**EXERCISE GOAL**
Every line that contains the word "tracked" is to be copied from the listing.

**COLLECTED DATA**
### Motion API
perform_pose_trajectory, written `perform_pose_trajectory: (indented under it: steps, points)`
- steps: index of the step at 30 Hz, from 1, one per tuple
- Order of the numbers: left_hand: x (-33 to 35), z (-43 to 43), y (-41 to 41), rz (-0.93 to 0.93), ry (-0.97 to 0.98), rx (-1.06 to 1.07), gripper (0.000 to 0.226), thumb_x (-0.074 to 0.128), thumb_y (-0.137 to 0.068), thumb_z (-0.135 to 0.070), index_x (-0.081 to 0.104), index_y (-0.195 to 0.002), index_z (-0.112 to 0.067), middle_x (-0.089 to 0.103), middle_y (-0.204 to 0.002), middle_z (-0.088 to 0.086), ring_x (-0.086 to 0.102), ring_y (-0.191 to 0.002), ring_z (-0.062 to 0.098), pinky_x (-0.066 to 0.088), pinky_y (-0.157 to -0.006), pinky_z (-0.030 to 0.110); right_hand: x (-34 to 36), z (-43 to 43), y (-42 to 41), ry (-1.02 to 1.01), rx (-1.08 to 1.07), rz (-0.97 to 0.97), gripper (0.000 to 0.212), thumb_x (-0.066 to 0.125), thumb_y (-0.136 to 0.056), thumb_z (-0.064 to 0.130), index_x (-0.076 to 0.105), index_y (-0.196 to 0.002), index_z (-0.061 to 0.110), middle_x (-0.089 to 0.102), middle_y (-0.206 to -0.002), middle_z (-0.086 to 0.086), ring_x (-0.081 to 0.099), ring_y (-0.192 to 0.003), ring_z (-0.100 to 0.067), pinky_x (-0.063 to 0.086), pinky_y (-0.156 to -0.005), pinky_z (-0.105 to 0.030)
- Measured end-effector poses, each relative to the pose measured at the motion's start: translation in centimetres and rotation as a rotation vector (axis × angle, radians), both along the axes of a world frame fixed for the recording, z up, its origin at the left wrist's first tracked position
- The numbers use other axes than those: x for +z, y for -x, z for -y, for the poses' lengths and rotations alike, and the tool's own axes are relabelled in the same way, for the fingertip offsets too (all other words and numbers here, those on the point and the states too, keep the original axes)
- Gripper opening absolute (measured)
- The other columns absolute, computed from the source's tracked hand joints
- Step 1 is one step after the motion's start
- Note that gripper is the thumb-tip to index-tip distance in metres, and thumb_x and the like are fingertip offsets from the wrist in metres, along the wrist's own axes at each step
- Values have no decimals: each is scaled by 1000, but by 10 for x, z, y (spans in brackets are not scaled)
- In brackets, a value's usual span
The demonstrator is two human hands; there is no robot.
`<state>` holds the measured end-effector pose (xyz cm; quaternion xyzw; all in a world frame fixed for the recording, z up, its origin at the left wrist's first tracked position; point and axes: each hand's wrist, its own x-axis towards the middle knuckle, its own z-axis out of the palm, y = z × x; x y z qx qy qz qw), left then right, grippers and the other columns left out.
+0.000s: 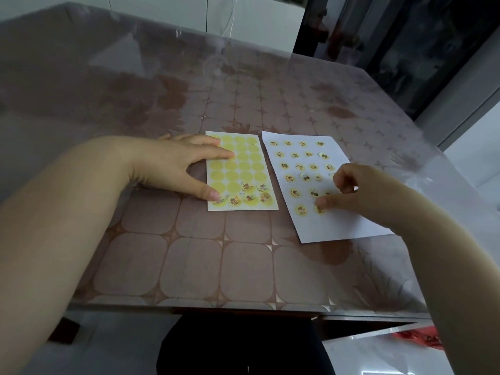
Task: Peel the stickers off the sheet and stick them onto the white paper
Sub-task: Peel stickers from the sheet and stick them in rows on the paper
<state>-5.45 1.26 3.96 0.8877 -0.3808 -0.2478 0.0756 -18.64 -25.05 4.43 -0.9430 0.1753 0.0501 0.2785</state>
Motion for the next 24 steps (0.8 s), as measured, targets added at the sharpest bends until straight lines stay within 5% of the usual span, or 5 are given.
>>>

**RESULT BELOW**
- Measured end-effector poses, each relative to the pose measured at the motion's start: translation in centimetres and rotation as a rotation vector (axis × angle, radians), both along the axes of a world frame fixed for the recording, z up, its origin at the left wrist's first tracked position
- The other columns absolute, computed from the source's tracked hand joints
`<state>` holds the measured end-effector pose (xyz cm; quaternion xyzw; all in a world frame fixed for the recording, z up, its origin at the left wrist's first tracked position; point and axes: each hand's wrist, its own x-axis towards the middle knuckle, its own z-axis out of the palm, y = z × x; x y z qx qy qz qw), left then right, grippers and the other columns left out.

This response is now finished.